Miss Lonelyhearts As described by Atkinson in the NY Times A scornful feature editor of a newspaper picks an ambitious young reporter to conduct the advice of the lovelorn column Ambitious opportunistic Miss Lonelyhe

  • Title: Miss Lonelyhearts
  • Author: Nathanael West Harold Bloom
  • ISBN: 9780811220934
  • Page: 313
  • Format: Paperback
  • As described by Atkinson in the NY Times A scornful feature editor of a newspaper picks an ambitious young reporter to conduct the advice of the lovelorn column Ambitious, opportunistic, Miss Lonelyhearts, as the conductor of the column is inevitably dubbed, begins with contempt of the correspondents and confidence in his own cleverness As time goes on, the genuineneAs described by Atkinson in the NY Times A scornful feature editor of a newspaper picks an ambitious young reporter to conduct the advice of the lovelorn column Ambitious, opportunistic, Miss Lonelyhearts, as the conductor of the column is inevitably dubbed, begins with contempt of the correspondents and confidence in his own cleverness As time goes on, the genuineness of the agony in the letters that come in gets under the skin of the columnist He is distressed to find himself presiding over a monstrous swindle For he is an idealist in collision with humanity, as his diabolical managing editor expresses it.

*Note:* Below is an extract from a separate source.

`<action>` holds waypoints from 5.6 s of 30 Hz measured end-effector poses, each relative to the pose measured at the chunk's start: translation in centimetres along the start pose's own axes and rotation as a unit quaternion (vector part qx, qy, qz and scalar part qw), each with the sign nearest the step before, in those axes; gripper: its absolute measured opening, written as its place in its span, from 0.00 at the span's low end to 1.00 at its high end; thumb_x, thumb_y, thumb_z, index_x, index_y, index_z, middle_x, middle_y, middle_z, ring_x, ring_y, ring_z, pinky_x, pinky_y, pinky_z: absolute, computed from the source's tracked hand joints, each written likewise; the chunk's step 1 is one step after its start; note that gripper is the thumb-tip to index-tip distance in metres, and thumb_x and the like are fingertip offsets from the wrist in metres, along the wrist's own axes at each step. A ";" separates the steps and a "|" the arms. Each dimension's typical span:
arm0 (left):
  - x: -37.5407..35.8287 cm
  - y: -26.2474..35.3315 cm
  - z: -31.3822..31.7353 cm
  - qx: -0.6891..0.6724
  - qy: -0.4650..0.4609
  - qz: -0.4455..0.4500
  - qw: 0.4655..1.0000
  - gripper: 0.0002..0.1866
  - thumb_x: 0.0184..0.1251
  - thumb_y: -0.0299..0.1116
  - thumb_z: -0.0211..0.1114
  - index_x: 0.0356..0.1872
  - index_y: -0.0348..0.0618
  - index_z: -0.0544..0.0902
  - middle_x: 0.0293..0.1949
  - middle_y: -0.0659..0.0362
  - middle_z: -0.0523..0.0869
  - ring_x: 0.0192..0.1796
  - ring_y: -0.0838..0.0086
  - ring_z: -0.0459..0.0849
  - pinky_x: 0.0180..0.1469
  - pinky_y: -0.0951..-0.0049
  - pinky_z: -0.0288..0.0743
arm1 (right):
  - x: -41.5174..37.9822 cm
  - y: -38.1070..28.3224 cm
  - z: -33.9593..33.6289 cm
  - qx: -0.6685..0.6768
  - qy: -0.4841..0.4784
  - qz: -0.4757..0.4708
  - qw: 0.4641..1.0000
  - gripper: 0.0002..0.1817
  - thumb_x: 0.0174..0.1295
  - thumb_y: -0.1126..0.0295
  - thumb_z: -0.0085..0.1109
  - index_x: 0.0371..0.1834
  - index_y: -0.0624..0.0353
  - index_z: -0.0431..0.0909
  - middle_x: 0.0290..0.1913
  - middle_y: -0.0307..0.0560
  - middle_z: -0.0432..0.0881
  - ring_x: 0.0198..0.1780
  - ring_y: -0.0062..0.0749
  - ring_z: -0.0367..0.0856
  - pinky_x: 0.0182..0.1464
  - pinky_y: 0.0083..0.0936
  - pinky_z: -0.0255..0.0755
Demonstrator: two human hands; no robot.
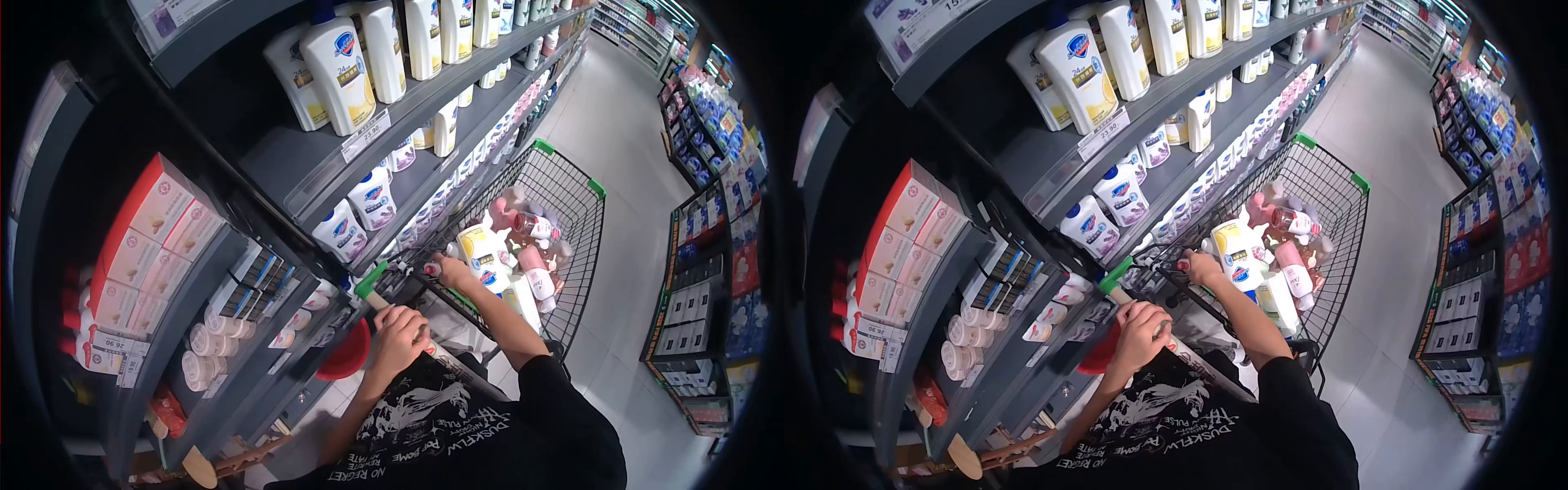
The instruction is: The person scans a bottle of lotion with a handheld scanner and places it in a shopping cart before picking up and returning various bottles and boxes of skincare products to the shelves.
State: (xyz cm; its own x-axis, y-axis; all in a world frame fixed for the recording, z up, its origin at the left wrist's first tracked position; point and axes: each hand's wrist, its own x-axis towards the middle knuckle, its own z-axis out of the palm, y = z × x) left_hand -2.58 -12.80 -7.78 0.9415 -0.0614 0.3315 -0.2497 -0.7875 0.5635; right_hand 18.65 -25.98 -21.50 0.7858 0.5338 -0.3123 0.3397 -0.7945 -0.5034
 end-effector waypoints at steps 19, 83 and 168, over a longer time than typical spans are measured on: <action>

    • ☆ Miss Lonelyhearts || ✓ PDF Read by ☆ Nathanael West Harold Bloom
      313 Nathanael West Harold Bloom
    • thumbnail Title: ☆ Miss Lonelyhearts || ✓ PDF Read by ☆ Nathanael West Harold Bloom
      Posted by:Nathanael West Harold Bloom
      Published :2020-01-10T09:00:01+00:00

    About "Nathanael West Harold Bloom"

      • Nathanael West Harold Bloom

        Born Nathanael von Wallenstein Weinstein to prosperous Jewish parents from the first West set about creating his own legend, and anglicising his name was part of that process At Brown University in New York, he befriended writer and humourist S J Perelman who later married his sister , and started writing and drawing cartoons As his cousin Nathan Wallenstein also attended Brown, West took to borrowing his work and presenting it as his own He almost didn t graduate at all, on account of failing a crucial course in modern drama West indulged in a little dramatics of his own and, in tearful contrition, convinced a gullible professor to upgrade his marks.After spending a couple of years in Paris, where he wrote his first novel, The Dream Life of Balso Snell, he returned to New York, where he managed badly by all accounts a small hotel, the Sutton, owned by his family As well as providing free board for struggling friends like Dashiell Hammett, the job also gave West ample opportunity to observe the strange collection of misfits and drifters who congregated in the hotel s drugstore Some of these would appear in West s novel Miss Lonelyhearts.West spent the rest of his days in Hollywood, writing B movie screenplays for small studios and immersing himself in the unglamorous underworld of Tinseltown, with its dope dealers, extras, gangsters, whores and has beens All would end up in West s final masterpiece, The Day of the Locust.West s life ultimately ended as tragically as his fictions Recently married, and with better paid script work coming in, West was happy and successful Then, returning from a trip to Mexico with his wife Eileen, he crashed his car after ignoring a stop sign and killed them both This was just one day after the death of his friend F Scott Fitzgerald.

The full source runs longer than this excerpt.